Breaks and Lunch Requirements
Breaks and lunch periods are times, specified by the employer, during which employees are not actively working on the job. Employees use break time, which generally lasts from five to 20 minutes per four hours worked, to eat, visit the restroom, read, talk with friends, smoke, and handle personal business.
The U.S. Department of Labor (DOL) has no requirements for employer-supplied breaks and lunch free time at work. However, if the employer does supply coffee breaks away from the job (generally 20 minutes or less), the employer is required to count these hours as compensated. They also count toward the accumulation of hours eligible for overtime payment.
Meal periods, that typically last 30–60 minutes, during which an employee eats breakfast, lunch, or dinner, are looked at differently by the DOL and various states. Lunch or meal breaks are not considered to be work time by the DOL and are not compensable, unless at the employer’s discretion or unless required by state law.
Non-exempt employees are most often assigned lunch times. Exempt employees take their hour when they find a convenient time. Employers do not need to permit employees to leave the work premises if they are otherwise completely freed from duties during the meal period.
Additionally, you need to be aware that two-thirds of states have their own rules about the length of lunch or meal breaks allotted during work days of various lengths.

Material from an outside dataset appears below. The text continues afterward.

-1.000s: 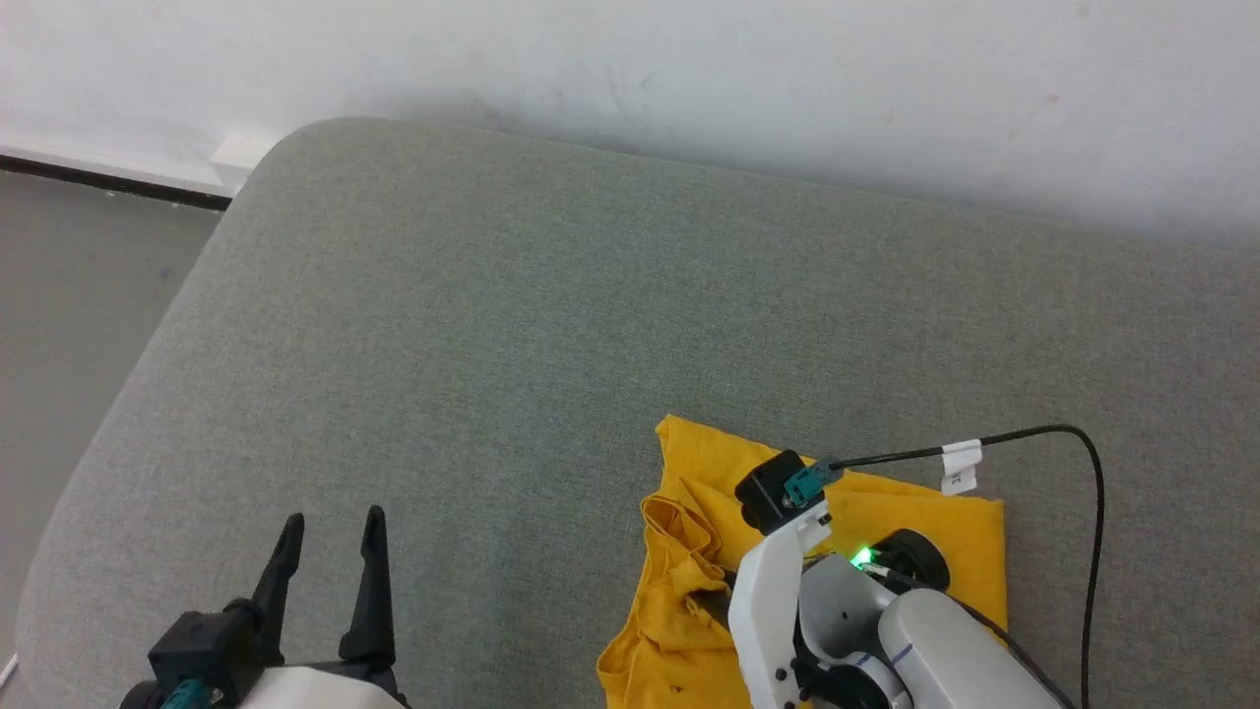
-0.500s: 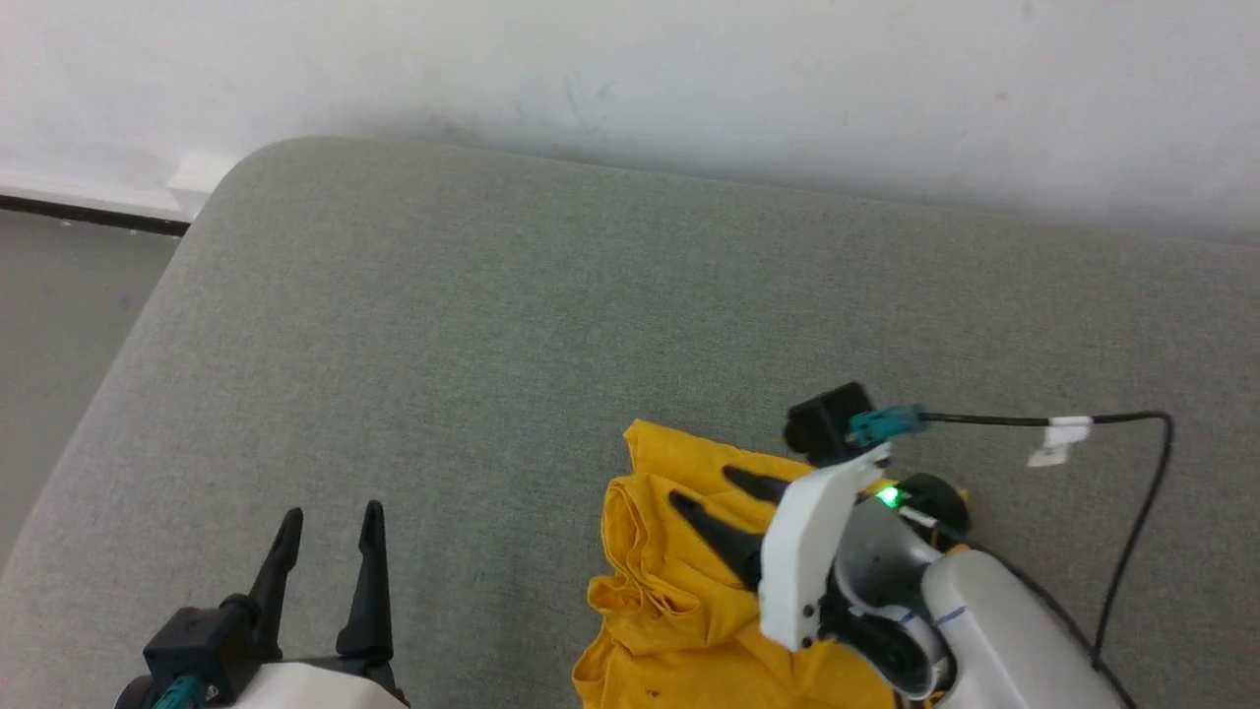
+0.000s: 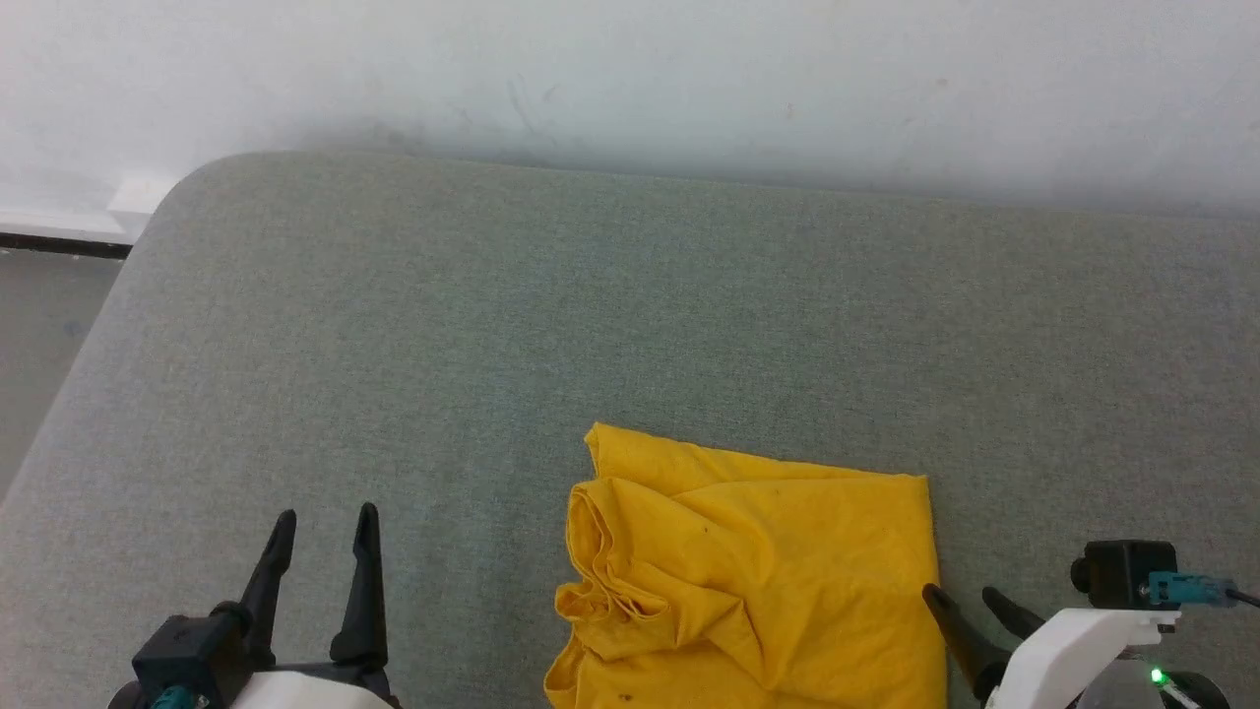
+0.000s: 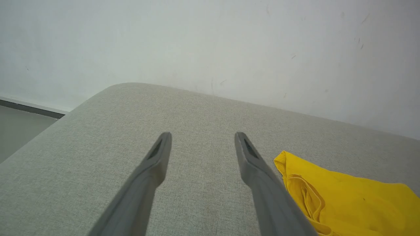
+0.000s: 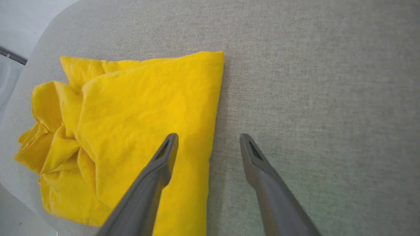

Even more states have laws concerning breaks and lunch for minors.
Common Answers About Meals and Breaks
Yes, an employer has to pay a non-exempt employee who works through lunch without permission. Even if you have explicitly told your employee to take a break, and even if the employee clocked out, if she continued to work during the break, she must be paid. You can discipline the employee by whatever means you prefer, including firing, but the employee must be paid for all time worked.
An employer may not dock the pay of an exempt employee who takes a long lunch. Exempt employees receive the same paycheck every pay period, regardless of how many hours they work. So, if your exempt employee spends two hours at lunch on Tuesday, her paycheck remains the same.
You have to pay employees who refuse to take breaks as required by state law. You are held liable. The responsibility to follow the state law lies directly on the shoulders of the employer. Make sure your employees take their breaks.
You can require an exempt employee to take lunch at a certain time. While you should give most exempt employees general control over how they schedule their day, you can require that they take a lunch break at a certain time. Evaluate whether this is something that is necessary and, if it's not, allow your exempt employee to control her own schedule.
An example of where you might find this necessary is in the case of an exempt store manager. You always need a manager on duty, and you can schedule lunches so that all managers are not on break at the same time.
Can an employer ask a non-exempt employee a work-related question while she's at lunch? Yes, within limitations. As long as this is considered “de minimus” you can do so. For instance, it's okay to say, “Jane, where's the file on the Smith project?” but it's not okay to say, “Jane, can you get me the file on the Smith project, and add up our spend to date?” The latter question should wait until her break is over.
If employees want to skip their breaks and go home early, what are the rules? This depends on your state law and your business needs. If your state requires a lunch break, they have to take the break. If your state doesn't require specific breaks, it's up to your business needs to determine if that's allowable.
It may or may not make sense for you to allow someone to skip lunch and go home early, but that's a management decision. Keep in mind, employees who haven't had time to eat may not perform at as high of a level as needed.